Naquela época (1980), eu soube de um advogado (Tarso
Fernando Genro) que entrara com ações trabalhistas contra o Governo do Estado, requerendo
os direitos da CLT para os professores com “contrato emergencial” (meu caso), e
fui consulta-lo com um grupo de colegas.[i]
O advogado nos explicou:
– Frente à Legislação Trabalhista, só existem dois
casos: ou o sujeito é estatutário ou é regido pela CLT. Vocês, professores
contratados, não são uma coisa nem outra e isto é irregular. Vou requerer o
enquadramento de vocês como celetistas e, desta maneira, o ganho de uma série
de benefícios legais.
Demos autorização para o ingresso das ações (alguns
professores desistiram no meio do caminho, acho que ficaram com medo) e eu
acompanhei o processo com vivo interesse. No meu entendimento, uma aula a
respeito de como o mundo funcionava.
Me recordo de uma noite, na escola em Canoas,
quando vieram uns técnicos (acho que da Justiça do Trabalho) para medir a intensidade
da luz na sala de aula. Examinar se as condições de trabalho seguiam as exigências
legais, se a luz era adequada ou não.
O processo levou quatro anos para chegar ao final e
o resultado foi o esperado: vitória. Só não valeu a questão da qualidade ou
intensidade da luz, pois não havia legislação a respeito, como existia para o trabalho
dos bancários. O ganho financeiro possibilitou a compra de uma máquina de lavar,
um utensílio doméstico caro e super útil para um casal de professores (como era
meu caso) que acabava de ter uma filha. Afora isso, aprendi, na prática, que há
um front legal para enfrentar as irregularidades e/ou explorações do mundo do
trabalho.
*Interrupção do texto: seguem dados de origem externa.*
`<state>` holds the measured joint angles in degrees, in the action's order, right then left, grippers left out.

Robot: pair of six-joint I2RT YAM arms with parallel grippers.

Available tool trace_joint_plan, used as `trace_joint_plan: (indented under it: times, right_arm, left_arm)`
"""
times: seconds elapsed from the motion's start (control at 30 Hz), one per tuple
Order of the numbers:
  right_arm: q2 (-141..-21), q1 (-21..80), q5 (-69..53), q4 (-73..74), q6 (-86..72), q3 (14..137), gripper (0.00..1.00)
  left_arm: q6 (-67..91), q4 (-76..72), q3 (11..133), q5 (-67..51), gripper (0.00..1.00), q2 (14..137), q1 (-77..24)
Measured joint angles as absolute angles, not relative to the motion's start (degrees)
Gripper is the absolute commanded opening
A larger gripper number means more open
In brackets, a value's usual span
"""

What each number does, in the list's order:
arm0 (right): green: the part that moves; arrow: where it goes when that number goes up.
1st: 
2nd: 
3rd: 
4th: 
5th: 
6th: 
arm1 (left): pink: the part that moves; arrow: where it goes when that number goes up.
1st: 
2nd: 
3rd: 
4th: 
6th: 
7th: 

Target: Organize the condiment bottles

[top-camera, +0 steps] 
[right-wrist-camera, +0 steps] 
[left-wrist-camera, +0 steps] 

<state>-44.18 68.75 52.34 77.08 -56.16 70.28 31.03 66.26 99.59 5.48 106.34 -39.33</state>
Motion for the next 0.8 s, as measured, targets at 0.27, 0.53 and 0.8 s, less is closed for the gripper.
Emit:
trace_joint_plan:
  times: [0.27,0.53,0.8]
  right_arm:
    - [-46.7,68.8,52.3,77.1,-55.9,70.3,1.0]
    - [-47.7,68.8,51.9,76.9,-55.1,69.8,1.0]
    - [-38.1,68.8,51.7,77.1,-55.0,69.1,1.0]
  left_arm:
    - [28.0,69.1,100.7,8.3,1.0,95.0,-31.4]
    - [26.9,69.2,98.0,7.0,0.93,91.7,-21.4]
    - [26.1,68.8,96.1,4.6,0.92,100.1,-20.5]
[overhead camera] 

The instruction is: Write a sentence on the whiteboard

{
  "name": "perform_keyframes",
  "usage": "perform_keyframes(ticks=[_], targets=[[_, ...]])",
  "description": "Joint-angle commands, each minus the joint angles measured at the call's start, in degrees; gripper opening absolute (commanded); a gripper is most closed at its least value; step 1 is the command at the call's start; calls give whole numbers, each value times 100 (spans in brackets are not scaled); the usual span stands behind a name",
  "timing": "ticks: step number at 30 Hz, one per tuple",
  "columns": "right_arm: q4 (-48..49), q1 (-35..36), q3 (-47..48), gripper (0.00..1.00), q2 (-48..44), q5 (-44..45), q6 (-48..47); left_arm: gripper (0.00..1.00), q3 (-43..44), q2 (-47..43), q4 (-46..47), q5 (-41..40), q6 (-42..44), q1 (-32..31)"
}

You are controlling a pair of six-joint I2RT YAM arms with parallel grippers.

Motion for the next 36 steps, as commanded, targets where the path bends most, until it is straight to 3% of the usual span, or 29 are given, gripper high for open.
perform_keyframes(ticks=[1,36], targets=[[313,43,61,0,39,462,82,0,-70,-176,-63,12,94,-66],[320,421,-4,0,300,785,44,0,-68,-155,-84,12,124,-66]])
Nem tudo está perdido “no mundo regido pela lógica do Capital”.
De certa forma, era o que eu tematizava na sala de
aula: a realidade do mundo do trabalho, tão injusta para a maioria dos trabalhadores,
pode ser enfrentada, existem possibilidades de enfrentamento. Alguns – os homens
de vida amarga, do poema de Ferreira Gullar – vivem completamente à margem da
legislação, enquanto outros podem dispor da Justiça do Trabalho... Uma realidade
muito difícil de articular, mas que eu arriscava, provocando os alunos (crianças,
adolescentes e jovens adultos) a também falarem sobre o assunto.
[i] Quando
entrei na sala, Tarso estava falando com o pai por telefone – o seu Adelmo,
como eu viria conhecer e chamar nos anos 90, em Santa Maria, na Associação
Santa-Mariense de Letras, e com o qual faria livros coletivos de crônicas (“Da
Boca do Monte”, 2000; “O apito do trem”, 2002).